Le Bal Jacquin, le quartet «bal du monde» porté par l‘accordéoniste, compositeur et explorateur de rythmes Éric Allard-Jacquin, révélera son nouvel album « Au bout du bout » qui sortira le 20/03/2026 chez A tout va / Modulor Records Paris.
Cet opus sera présenté le jeudi 09/04/2026 sur la scène de La Petite Halle (Paris, 19e) lors d’un concert de lancement exceptionnel.
Le 1er single éponyme de l’album en featuring avec Bazbaz est d’ores et déjà disponible sur toutes les plateformes !
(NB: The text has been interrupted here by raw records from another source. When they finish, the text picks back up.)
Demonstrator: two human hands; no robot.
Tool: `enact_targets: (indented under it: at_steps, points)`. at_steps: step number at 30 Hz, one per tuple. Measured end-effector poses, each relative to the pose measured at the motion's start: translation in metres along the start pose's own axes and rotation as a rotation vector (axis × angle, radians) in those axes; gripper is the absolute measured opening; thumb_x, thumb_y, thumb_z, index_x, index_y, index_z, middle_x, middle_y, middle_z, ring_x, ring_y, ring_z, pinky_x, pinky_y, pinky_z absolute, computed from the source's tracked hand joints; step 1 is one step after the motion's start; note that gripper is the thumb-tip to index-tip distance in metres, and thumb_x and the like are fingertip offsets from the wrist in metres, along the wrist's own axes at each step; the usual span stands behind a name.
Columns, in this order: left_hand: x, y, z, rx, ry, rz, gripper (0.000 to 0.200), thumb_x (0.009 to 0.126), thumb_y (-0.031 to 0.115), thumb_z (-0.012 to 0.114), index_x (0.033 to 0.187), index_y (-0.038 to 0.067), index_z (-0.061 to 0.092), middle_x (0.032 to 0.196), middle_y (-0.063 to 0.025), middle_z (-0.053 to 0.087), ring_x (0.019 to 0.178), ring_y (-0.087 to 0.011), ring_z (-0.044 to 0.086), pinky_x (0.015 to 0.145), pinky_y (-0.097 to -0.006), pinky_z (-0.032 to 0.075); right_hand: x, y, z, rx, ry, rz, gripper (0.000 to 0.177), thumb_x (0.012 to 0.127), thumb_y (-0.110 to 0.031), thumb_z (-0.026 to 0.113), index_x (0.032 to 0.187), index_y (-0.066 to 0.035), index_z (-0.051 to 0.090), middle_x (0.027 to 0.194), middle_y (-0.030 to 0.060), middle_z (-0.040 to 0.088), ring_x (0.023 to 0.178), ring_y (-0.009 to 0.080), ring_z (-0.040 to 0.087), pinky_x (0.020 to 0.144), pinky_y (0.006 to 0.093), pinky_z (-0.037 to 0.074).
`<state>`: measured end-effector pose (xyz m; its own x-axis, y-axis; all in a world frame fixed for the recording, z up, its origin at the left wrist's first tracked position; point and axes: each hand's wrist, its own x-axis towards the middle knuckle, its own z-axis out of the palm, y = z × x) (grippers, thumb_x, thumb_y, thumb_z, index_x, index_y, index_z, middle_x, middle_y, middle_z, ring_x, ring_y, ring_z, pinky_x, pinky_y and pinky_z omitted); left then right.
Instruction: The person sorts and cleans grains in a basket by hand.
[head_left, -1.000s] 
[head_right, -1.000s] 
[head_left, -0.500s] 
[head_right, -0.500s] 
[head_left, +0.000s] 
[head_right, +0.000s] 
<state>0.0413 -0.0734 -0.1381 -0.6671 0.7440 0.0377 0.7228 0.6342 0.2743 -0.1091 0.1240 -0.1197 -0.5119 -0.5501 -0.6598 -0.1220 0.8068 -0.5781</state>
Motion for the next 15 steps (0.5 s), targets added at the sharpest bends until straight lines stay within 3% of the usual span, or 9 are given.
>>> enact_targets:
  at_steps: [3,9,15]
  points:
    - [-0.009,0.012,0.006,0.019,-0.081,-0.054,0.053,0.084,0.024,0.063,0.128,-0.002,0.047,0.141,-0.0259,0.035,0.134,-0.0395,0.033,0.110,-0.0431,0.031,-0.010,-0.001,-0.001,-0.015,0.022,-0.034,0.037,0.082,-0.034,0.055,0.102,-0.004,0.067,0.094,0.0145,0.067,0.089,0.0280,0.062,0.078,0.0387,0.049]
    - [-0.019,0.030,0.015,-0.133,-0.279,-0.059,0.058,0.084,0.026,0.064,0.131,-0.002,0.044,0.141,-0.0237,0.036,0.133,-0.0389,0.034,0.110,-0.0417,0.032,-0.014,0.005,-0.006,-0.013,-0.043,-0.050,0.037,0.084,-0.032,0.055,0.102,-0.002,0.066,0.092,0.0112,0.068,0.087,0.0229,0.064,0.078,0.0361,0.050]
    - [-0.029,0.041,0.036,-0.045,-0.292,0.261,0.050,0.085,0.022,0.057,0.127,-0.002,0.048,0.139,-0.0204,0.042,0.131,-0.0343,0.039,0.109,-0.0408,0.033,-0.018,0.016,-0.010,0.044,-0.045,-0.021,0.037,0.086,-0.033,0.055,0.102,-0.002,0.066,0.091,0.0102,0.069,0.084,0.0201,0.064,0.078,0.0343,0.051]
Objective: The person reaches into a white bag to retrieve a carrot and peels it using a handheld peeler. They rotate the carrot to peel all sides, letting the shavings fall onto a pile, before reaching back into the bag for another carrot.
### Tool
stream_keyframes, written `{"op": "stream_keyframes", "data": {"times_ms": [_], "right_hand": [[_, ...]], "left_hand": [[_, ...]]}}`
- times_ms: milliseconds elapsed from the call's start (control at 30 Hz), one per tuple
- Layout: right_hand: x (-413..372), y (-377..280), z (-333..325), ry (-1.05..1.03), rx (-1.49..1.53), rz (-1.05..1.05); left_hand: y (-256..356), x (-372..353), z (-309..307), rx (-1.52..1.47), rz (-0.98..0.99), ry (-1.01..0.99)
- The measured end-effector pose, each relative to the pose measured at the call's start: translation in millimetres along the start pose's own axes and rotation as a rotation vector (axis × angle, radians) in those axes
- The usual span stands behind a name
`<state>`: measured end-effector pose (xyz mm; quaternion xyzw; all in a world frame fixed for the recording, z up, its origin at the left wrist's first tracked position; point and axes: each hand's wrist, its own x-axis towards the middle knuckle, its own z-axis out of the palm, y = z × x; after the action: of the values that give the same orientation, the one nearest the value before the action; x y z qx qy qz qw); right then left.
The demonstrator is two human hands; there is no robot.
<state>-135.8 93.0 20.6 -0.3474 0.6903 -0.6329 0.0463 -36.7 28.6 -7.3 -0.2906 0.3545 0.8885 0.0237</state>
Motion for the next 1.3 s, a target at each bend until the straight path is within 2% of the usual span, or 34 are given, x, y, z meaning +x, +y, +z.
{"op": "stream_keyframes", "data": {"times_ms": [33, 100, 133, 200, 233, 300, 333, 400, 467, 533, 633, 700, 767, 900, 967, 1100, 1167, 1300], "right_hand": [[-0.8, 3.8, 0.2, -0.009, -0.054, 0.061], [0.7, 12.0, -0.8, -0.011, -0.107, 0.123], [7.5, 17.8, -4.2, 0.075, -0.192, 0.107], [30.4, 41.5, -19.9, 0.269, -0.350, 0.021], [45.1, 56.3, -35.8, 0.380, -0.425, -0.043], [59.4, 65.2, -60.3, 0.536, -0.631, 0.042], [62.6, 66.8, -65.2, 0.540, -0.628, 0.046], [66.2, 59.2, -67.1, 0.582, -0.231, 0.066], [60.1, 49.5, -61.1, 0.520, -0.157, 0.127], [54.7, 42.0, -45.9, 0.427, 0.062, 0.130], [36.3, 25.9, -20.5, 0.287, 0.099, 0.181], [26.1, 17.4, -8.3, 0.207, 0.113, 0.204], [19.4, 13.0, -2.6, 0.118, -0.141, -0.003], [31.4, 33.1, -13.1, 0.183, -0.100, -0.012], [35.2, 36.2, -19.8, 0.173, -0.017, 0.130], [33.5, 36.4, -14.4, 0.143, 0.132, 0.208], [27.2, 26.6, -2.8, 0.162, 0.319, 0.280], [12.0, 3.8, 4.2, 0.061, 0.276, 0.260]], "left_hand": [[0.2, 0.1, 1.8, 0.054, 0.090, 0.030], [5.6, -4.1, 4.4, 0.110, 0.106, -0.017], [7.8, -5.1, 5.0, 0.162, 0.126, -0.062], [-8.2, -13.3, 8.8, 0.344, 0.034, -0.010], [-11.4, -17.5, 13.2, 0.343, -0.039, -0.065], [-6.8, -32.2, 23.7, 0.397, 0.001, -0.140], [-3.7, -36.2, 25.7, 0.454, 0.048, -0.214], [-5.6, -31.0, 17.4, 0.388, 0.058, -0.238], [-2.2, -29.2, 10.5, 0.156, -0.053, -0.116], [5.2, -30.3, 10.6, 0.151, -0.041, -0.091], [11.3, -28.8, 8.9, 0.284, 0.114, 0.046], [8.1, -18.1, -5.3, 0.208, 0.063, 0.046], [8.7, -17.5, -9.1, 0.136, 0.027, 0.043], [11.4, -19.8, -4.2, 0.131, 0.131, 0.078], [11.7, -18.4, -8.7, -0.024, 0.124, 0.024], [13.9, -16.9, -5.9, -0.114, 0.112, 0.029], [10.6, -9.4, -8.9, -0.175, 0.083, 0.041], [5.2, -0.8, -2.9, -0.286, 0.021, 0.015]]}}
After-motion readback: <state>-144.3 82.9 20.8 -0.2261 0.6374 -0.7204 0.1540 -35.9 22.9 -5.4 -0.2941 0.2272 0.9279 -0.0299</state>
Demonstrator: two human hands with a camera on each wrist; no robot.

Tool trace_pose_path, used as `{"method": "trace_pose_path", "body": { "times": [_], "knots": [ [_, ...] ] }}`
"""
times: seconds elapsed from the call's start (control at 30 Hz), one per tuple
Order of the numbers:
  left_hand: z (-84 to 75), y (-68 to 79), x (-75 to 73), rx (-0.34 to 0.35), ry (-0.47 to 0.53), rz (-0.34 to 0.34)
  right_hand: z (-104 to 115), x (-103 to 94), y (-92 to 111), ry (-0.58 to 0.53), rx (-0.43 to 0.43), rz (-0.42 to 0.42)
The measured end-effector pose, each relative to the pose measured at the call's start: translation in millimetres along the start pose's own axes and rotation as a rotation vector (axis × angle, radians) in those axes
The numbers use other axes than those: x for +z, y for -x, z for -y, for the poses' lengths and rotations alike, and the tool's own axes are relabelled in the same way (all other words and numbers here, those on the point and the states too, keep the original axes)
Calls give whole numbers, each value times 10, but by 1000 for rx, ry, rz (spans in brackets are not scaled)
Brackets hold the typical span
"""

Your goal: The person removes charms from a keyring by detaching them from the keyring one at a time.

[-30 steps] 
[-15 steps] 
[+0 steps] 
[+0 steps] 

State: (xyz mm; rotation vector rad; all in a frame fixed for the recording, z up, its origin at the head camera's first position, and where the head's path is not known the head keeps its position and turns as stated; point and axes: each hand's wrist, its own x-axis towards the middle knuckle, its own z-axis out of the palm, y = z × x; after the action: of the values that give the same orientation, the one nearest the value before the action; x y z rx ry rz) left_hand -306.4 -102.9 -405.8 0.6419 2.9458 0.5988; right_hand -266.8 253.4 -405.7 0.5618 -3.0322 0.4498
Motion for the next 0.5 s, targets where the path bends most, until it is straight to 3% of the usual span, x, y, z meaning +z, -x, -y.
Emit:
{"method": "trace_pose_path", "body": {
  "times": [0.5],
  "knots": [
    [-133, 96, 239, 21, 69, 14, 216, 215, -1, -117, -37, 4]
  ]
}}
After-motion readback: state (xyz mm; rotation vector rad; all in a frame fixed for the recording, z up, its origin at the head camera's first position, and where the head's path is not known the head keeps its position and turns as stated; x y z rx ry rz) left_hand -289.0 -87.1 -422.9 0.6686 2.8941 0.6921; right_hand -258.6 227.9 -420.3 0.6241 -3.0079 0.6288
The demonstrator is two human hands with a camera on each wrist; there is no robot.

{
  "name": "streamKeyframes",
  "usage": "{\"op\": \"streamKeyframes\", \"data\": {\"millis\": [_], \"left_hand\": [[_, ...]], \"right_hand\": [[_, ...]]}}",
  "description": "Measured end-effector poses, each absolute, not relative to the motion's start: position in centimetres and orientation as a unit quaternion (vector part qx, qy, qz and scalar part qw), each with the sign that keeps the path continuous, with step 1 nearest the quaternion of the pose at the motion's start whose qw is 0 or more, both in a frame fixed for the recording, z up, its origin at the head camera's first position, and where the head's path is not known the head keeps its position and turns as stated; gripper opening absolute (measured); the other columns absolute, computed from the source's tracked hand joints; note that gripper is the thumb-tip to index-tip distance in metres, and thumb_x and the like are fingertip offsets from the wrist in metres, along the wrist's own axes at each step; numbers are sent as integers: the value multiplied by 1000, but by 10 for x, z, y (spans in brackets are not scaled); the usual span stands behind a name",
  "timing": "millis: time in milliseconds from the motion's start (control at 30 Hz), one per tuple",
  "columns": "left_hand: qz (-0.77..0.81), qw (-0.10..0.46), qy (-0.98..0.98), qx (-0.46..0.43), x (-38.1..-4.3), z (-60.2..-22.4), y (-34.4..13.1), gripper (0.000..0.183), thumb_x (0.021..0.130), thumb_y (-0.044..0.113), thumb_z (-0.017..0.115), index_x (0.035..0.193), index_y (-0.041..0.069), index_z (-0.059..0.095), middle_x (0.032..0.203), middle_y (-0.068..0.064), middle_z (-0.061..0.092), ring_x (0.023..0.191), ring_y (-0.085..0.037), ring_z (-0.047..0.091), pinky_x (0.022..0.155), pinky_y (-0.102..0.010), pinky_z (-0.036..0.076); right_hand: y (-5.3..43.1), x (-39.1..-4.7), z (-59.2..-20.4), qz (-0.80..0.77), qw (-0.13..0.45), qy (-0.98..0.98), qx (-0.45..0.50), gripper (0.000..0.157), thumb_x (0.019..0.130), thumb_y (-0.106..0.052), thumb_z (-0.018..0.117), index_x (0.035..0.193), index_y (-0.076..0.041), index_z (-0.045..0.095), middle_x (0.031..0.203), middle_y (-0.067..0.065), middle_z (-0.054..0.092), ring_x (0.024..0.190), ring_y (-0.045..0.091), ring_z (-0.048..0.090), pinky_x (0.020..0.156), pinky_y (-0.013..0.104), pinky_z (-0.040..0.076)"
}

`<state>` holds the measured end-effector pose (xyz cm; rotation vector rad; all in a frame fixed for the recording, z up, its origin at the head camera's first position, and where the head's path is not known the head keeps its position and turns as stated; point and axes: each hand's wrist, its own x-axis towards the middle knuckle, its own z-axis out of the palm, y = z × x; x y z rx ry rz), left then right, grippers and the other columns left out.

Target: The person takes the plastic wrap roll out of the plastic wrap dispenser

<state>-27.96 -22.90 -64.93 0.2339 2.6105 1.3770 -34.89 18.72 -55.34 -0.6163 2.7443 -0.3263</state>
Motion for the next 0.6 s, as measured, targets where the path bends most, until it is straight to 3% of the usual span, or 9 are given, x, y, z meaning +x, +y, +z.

“Au bout du bout s’offre ainsi comme un disque de résistance. Contre l’abandon de l’accordéon aux ringards type Chance aux chansons, contre la gangrène identitaire, contre le repli sur soi et le ressassement ad nauseam de ses propres peines et douleurs, ces dix compositions affirment les pouvoirs transcendants de l’imaginaire, de l’expérience, du partage et de l’attention au monde. Bien sûr, quelques démons passent encore, ainsi que des coulées de mélancolie. Mais la danse remet les choses à leur place, le cœur qui bat au centre, tout ce qui menace de l’arrêter à la périphérie. Au bout du bout, pour le Bal Jacquin, l’avenir s’ouvre.” Louis-Julien Nicolaou
Aux côtés d’Éric Allard-Jacquin (accordéon), on retrouve trois musiciens au parcours singulier :
- Matthis Pascaud (guitare), figure du jazz électrique et des musiques actuelles, dont les textures et les improvisations apportent une tension subtile au groove collectif.
- François Lapeyssonnie (basse), à la fois souple et solide, tisse les fondations rythmiques avec une précision organique.
- Arthur Alard (batterie), musicien à la croisée du jazz, du groove et des musiques du monde, impulse le mouvement avec finesse et énergie.
Deux talentueux guests complètent le quartet :
- Bazbaz (chant) sur le titre «Au bout du bout» (piste 2)
- Oriane Lacaille (chant, percussions) sur le titre «Fanm tambour» (piste 4)
Le Bal Jacquin, c’est une invitation à la danse, à l’écoute, à la traversée des styles et des territoires sonores. Né sous l’impulsion d’Éric Allard-Jacquin, accordéoniste, compositeur et explorateur de rythmes, le groupe rassemble quatre musiciens issus de scènes riches et contrastées, unis par une même envie : faire vibrer un bal d’aujourd’hui, curieux, ouvert et sans frontières.
Le Bal Jacquin n’est ni un bal musette ni un bal folk. C’est un bal libre. Il emprunte aux formes traditionnelles ce qu’elles ont de plus vivant : leur capacité à rassembler, à émouvoir, à faire danser – tout en les réinventant avec une langue musicale contemporaine.
À la croisée des chemins, le groupe assume pleinement ses influences : les transes boisées et cuivrées de Baobab Orchestra, les récits musicaux voyageur de Ry Cooder, et l’inventivité joyeuse d’un André Minvielle, capable de faire swinguer les mots comme les corps.
Les compositions d’Éric Allard-Jacquin naviguent entre chanson, transe instrumentale, rythmes chaloupés et envolées poétiques. La voix y est rare, mais jamais absente : elle surgit, parlée ou chantée, souvent en dialogue avec l’accordéon. On y entend les échos de la Méditerranée, de l’Afrique de l’Ouest, des bayous du Sud des États-Unis, ou encore des bals populaires d’Europe centrale
Après plusieurs concerts en France, Le Bal Jacquin s’apprête à sortir son premier album « Au bout du bout », fruit d’un travail de création exigeant et généreux. L’album, enregistré en studio, accueillera plusieurs invités de renom, dont Camille Bazbaz et Oriane Lacaille, deux artistes dont la singularité et le timbre enrichissent la palette sonore du groupe.
Plus qu’un projet musical, Le Bal Jacquin est une manière de concevoir le collectif : une musique vivante, en dialogue constant avec le public, avec le monde, avec la danse. Un bal où l’on ne reproduit pas, mais où l’on invente à chaque instant.